Having said this, the double execution only happens with Firefox (only tested on Windows), but not with Edge, Chrome or Safari (on iOS). Other browsers I did not test.

The strange thing is that in the Network-tab of the Developer Tools, only one request is listed (the original one) and (in my case) only one entry is logged in the IIS server logs. This makes me wonder what is happening here. I do not have access to the system IIS logs (I am on a hosting provider with limited access/configuration possibilities), so I do not know what is happening under the hood why the script is executed twice. On the other hand, since it only happens with Firefox, there seems to be something in the Firefox request that makes this happen.

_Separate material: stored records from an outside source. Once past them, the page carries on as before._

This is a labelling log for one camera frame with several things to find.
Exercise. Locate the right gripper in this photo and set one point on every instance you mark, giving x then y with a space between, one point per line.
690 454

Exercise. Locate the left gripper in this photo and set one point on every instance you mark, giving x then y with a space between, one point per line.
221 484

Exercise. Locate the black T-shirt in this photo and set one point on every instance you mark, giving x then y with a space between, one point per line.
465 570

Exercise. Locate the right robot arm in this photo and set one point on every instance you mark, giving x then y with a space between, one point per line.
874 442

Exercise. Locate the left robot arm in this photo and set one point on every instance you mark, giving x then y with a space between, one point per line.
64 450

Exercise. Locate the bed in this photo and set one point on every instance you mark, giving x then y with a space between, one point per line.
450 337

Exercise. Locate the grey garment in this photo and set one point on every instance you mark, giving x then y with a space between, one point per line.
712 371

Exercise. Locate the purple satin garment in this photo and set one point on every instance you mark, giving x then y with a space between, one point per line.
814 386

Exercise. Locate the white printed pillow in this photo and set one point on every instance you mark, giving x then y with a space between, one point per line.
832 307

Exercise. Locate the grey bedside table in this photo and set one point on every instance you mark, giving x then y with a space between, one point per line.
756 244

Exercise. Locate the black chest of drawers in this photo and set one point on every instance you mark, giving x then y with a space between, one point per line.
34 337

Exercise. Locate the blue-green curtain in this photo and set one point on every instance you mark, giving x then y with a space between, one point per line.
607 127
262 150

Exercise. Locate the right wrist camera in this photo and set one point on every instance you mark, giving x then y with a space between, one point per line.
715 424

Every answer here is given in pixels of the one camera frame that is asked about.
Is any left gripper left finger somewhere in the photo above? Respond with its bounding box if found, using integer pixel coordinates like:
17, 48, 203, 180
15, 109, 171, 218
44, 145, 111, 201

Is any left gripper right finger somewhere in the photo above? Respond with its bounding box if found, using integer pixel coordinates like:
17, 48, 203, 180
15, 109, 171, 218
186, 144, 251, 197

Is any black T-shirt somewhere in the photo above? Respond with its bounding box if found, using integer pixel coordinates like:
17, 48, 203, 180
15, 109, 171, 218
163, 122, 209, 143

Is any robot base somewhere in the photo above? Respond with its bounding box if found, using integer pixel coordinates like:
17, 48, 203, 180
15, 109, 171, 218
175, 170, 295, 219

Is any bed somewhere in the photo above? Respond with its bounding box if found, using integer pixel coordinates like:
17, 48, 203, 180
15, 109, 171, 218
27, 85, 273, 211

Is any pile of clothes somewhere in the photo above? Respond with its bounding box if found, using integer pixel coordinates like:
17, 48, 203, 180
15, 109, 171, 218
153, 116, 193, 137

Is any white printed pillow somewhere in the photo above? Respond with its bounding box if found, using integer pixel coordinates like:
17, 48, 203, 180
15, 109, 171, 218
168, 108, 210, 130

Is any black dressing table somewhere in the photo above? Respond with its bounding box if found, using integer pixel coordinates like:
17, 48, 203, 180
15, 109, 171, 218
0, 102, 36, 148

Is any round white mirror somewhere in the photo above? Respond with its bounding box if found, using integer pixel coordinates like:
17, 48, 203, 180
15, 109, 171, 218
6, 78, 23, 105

The test scripts can be accessed via the following URLs (until further notice):

  • http(s)://ff.famversteeg.nl/nph (for the script that starts with "nph-" and is executed twice when accessed via HTTPS)
  • http(s)://ff.famversteeg.nl/non-nph (for the script that does not start with "nph-" and is executed once)

How can I support in being able to debug/solve this issue? There seems to be a work-around (renaming all my scripts), but I prefer not to do that for one single browser as that requires a lot of additional testing.

Flags: needinfo?(jstutte)

Hi Marcel, I'd suggest to try to record the network traffic with wireshark or similar. This allows you to see:

  • if there are really two requests
  • if there are any differences in the requests sent dependending on the naming and/or the browser used
  • if there are any differences in the responses sent from IIS depending on the naming and/or the browser used
    There is a never clarified suspect in bug 1411193 that this might be more a server side configuration problem and an in-depth analysis of the traffic might help to understand this.
    Thank you for your support
Flags: needinfo?(jstutte) → needinfo?(mozilla)

Hi Jens,

Using Wireshark I saw the following happen when requesting the script that starts with "nph-" in Firefox:

  1. There is a TLS handshake between the browser and the server
  2. Then Firefox does a HTTP2 request to the server
  3. Then IIS sends back a HTTP2 response saying: "Error: HTTP_1_1_REQUIRED (13)"
  4. Then Firefox does a HTTP/1.1 request to the server (which is not shown in the Network tab of the developer tools)
  5. The correct response from the script is sent back.
    This happens for every HTTPS request done to this script.
    I did test again with Microsoft Edge and found out that when I completely clear its cache and restart the browser and request the NPH script, Edge does the same thing. The difference is that Edge remembers it should use HTTP/1.1 for the following requests and does not do a HTTP2 request anymore.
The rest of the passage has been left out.